[ENTRIES SUPPLIED — start]

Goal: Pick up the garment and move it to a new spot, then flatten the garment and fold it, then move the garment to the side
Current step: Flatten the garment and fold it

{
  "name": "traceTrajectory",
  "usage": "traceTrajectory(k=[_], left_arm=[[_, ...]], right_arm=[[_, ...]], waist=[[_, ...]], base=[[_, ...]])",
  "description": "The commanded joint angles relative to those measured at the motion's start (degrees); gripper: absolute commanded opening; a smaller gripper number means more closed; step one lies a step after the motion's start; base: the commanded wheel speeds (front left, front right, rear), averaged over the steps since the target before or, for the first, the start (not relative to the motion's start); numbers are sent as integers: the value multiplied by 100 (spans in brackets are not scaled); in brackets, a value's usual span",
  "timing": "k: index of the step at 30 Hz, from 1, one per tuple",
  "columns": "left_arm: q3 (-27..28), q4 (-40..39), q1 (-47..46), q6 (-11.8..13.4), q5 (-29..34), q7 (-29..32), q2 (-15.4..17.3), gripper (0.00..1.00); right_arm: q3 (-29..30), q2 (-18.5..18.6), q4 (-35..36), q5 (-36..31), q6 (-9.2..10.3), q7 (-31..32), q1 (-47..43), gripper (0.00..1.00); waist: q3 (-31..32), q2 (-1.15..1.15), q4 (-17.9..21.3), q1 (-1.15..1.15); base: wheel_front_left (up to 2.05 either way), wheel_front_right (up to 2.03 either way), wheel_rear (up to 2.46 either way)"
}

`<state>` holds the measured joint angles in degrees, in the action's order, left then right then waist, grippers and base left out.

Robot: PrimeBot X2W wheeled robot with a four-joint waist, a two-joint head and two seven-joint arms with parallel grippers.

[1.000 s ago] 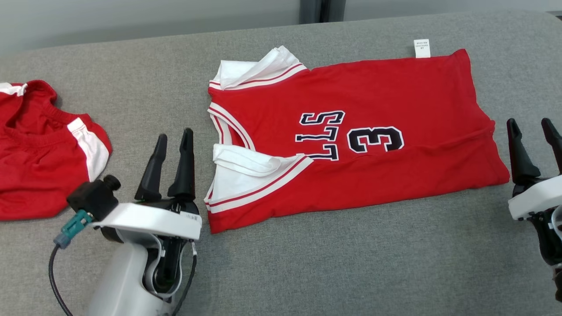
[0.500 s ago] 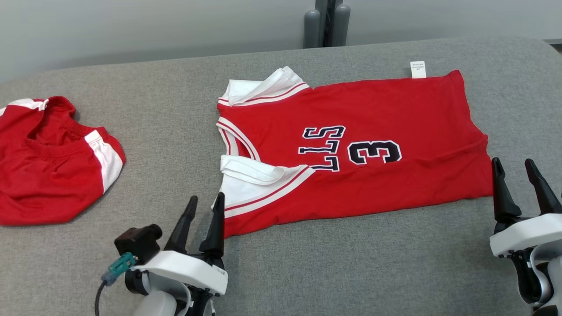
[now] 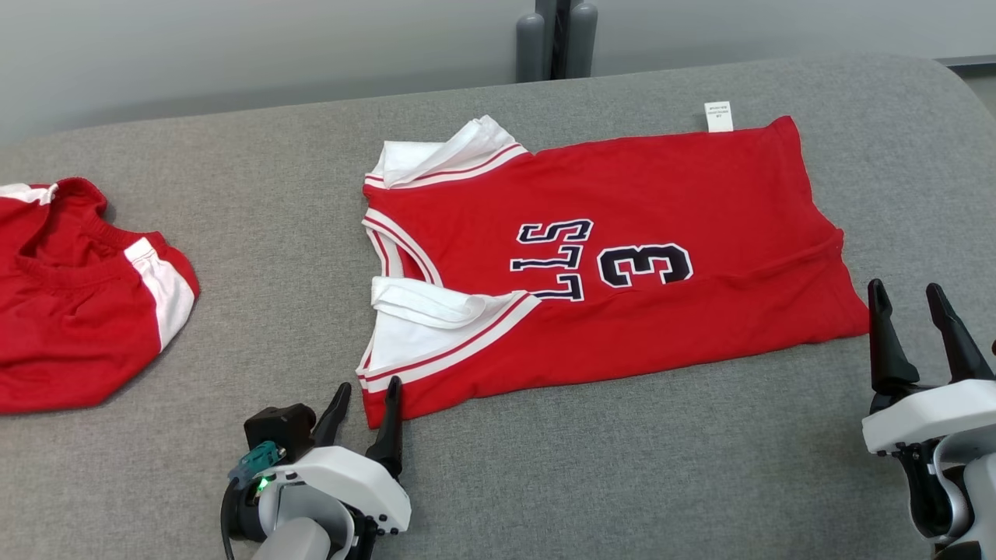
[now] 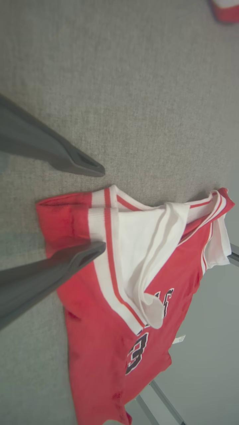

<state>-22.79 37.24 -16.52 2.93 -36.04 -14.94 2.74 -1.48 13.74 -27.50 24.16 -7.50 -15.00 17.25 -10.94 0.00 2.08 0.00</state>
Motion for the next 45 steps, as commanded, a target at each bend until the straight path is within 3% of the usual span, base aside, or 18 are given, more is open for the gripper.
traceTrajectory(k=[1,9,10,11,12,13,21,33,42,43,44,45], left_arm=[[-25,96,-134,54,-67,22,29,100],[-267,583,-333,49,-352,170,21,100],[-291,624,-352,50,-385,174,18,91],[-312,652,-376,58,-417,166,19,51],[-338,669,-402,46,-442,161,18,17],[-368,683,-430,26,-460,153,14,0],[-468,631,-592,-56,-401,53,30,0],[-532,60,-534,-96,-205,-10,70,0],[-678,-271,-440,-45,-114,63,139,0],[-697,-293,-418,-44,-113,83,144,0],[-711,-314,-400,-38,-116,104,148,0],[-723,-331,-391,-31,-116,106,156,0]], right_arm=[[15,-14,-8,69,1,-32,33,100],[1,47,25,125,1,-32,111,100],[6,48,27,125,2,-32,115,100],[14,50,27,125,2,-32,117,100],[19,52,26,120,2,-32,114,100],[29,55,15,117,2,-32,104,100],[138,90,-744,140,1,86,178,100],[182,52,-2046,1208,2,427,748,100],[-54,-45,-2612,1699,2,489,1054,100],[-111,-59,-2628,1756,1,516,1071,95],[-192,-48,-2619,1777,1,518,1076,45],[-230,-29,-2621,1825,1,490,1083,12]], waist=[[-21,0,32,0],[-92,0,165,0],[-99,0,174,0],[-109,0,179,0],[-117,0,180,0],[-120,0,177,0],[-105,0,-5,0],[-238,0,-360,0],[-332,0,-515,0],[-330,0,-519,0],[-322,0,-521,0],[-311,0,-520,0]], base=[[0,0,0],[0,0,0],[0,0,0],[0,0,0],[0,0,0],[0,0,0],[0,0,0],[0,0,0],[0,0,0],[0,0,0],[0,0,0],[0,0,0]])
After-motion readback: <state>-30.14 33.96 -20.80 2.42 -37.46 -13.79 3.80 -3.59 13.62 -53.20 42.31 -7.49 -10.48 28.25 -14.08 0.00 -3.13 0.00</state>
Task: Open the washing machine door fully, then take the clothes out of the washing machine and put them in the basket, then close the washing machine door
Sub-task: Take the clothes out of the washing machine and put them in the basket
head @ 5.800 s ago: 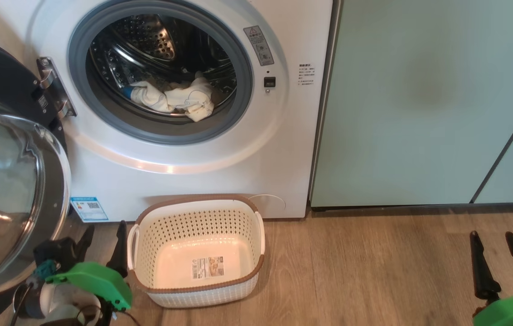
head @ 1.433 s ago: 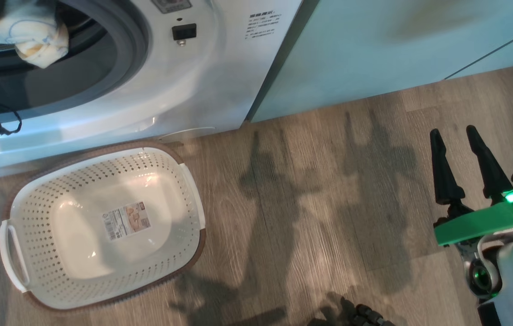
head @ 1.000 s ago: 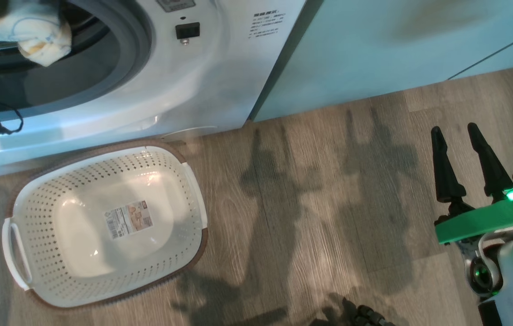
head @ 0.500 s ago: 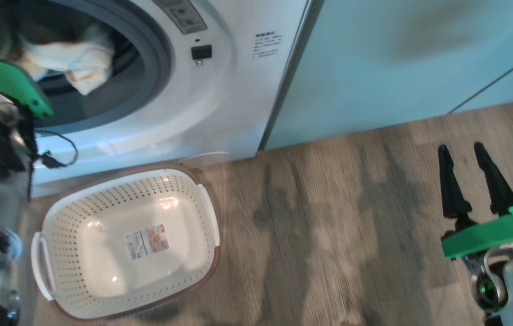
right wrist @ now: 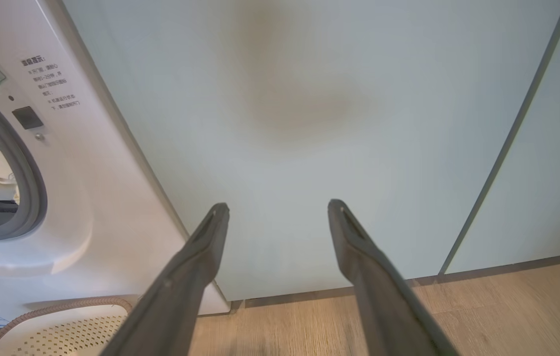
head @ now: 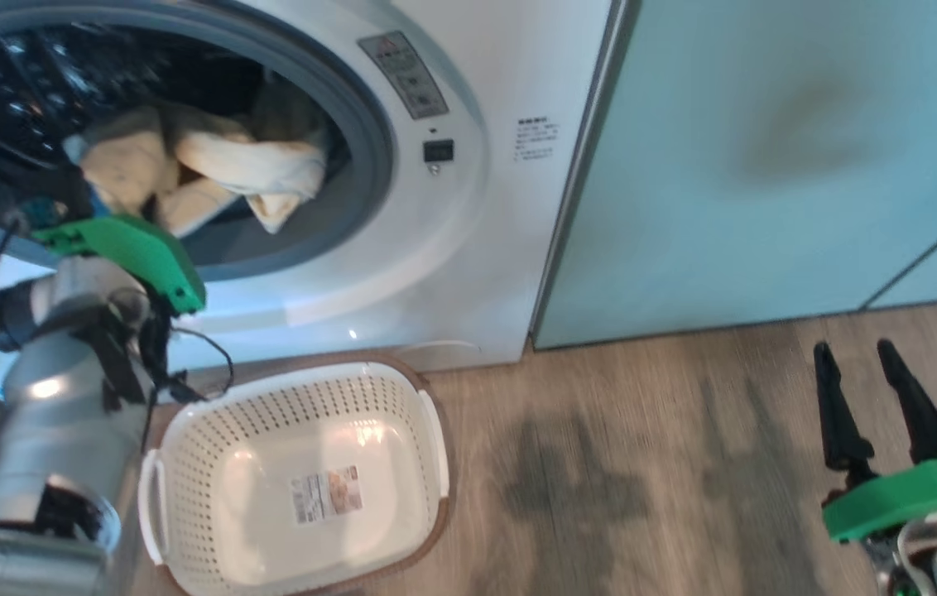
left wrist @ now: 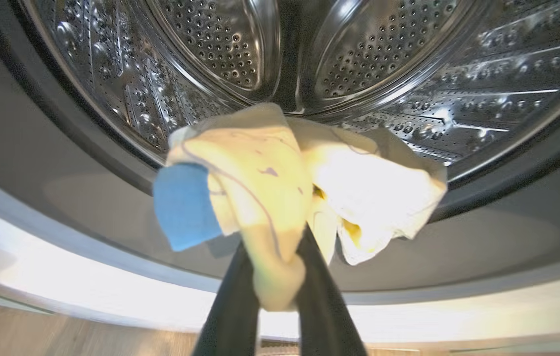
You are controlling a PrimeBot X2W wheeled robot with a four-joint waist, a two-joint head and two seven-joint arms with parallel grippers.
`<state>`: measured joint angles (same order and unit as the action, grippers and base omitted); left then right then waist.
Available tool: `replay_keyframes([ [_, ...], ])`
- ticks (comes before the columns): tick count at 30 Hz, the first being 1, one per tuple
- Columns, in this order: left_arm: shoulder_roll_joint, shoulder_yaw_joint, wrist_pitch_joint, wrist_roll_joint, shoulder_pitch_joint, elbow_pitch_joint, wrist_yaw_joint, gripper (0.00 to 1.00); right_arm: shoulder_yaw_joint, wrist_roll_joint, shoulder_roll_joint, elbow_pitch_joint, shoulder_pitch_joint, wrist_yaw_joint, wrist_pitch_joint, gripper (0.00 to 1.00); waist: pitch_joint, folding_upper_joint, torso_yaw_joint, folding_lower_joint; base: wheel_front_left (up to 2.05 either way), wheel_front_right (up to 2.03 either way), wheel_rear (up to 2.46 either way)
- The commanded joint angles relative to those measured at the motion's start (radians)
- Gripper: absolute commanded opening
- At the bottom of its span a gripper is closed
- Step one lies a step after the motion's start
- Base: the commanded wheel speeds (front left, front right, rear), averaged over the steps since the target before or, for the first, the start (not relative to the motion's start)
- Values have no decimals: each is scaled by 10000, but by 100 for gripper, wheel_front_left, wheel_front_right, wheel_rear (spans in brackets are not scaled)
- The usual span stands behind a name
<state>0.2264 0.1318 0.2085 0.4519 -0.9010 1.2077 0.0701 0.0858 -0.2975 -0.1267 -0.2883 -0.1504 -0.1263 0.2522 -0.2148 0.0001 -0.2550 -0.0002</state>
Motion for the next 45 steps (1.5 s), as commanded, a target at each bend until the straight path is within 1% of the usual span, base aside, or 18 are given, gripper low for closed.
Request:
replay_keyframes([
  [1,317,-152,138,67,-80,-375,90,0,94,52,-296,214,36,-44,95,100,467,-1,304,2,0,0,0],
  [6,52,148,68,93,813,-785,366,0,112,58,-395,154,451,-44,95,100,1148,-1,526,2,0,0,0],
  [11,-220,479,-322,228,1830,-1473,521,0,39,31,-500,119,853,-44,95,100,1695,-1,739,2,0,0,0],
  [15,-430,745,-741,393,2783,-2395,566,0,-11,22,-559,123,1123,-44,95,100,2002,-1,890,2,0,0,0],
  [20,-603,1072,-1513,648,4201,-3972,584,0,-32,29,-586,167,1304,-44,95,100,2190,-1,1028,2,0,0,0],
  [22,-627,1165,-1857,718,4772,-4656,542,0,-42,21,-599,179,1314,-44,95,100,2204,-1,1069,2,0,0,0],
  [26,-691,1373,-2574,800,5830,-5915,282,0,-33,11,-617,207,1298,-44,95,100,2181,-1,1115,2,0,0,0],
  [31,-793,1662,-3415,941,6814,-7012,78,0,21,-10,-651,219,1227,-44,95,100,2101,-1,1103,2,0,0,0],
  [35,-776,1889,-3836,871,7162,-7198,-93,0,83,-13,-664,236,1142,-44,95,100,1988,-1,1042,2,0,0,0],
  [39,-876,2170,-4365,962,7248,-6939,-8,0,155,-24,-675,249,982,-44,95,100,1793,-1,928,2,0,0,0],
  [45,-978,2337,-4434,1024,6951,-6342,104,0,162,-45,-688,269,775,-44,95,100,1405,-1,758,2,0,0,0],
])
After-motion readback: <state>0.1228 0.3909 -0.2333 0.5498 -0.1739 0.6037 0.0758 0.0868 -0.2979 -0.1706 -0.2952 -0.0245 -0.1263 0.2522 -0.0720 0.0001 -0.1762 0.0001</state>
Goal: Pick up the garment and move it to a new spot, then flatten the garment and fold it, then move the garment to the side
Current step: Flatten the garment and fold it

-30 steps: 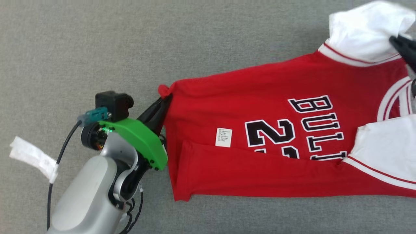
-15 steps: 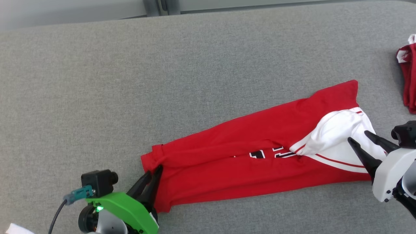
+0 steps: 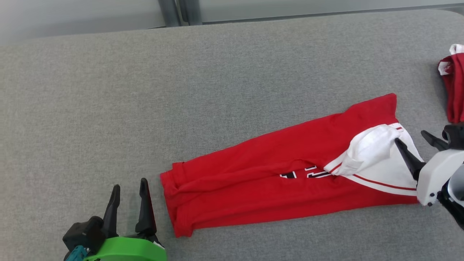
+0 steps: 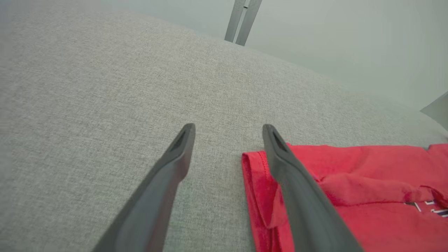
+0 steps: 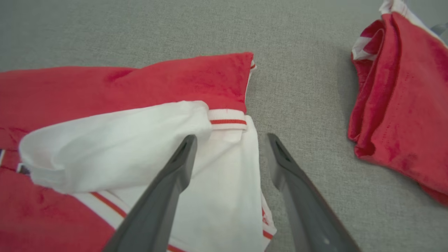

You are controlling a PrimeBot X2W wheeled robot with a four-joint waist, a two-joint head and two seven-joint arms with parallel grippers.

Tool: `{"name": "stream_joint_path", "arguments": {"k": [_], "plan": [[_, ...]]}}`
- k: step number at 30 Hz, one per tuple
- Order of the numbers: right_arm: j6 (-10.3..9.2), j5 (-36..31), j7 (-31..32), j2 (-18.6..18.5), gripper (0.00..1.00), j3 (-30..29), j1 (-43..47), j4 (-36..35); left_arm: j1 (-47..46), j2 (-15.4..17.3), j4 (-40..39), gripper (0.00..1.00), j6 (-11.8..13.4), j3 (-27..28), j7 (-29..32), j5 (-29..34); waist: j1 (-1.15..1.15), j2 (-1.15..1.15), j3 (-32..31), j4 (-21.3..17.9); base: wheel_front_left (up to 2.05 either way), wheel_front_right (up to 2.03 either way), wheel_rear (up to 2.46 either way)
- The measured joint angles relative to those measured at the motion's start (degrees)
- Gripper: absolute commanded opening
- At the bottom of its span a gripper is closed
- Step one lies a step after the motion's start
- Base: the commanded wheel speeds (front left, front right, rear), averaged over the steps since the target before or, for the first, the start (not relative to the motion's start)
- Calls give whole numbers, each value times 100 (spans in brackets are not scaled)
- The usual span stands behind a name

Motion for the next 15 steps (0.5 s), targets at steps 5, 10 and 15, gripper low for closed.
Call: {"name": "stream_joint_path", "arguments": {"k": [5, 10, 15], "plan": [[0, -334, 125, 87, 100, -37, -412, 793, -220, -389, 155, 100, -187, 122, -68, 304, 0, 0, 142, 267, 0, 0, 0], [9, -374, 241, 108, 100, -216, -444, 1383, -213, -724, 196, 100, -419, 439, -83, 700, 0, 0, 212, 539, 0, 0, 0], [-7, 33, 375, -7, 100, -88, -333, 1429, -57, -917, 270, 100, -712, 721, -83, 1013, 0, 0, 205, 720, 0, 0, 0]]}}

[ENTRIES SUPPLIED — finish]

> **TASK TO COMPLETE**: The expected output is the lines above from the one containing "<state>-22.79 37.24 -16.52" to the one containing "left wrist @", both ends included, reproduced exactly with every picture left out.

> **RESPONSE TO THE EXERCISE**:
<state>-22.79 37.24 -16.52 2.93 -36.04 -14.94 2.74 -1.48 13.74 -27.50 24.16 -7.50 -15.00 17.25 -10.94 0.00 2.08 0.00</state>
Motion for the next 45 steps, as commanded, a target at each bend until the straight path is within 3% of the usual span, base aside, or 18 are given, more is open for the gripper.
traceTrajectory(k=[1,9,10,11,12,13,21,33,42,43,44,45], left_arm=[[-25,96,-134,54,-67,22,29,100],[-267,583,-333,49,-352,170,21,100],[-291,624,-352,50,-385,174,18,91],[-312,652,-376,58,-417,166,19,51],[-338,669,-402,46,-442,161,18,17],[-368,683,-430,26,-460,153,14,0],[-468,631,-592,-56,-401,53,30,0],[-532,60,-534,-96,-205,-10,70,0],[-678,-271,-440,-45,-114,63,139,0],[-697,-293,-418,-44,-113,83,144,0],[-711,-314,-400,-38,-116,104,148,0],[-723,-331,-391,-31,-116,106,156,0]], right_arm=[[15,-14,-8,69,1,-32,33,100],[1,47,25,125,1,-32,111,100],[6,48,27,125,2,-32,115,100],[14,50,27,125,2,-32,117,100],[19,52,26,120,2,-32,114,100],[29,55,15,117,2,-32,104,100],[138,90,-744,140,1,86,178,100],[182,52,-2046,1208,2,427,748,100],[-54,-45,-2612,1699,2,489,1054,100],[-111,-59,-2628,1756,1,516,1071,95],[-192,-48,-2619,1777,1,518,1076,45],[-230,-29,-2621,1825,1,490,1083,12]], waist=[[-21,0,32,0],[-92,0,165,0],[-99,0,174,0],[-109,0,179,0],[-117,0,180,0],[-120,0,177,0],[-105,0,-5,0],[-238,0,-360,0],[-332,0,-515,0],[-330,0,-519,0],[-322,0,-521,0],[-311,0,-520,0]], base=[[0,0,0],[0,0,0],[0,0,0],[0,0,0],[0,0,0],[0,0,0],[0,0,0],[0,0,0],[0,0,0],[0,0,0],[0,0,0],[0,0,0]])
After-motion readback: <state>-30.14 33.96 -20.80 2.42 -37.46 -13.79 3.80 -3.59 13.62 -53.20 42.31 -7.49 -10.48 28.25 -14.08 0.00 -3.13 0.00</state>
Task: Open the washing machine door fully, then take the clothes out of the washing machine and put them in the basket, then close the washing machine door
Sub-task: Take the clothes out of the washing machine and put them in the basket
head @ 5.800 s ago: 
head @ 1.433 s ago: 
head @ 1.000 s ago: 
head @ 0.500 s ago: 
right wrist @ now: 
head @ now: 
left wrist @ now: 

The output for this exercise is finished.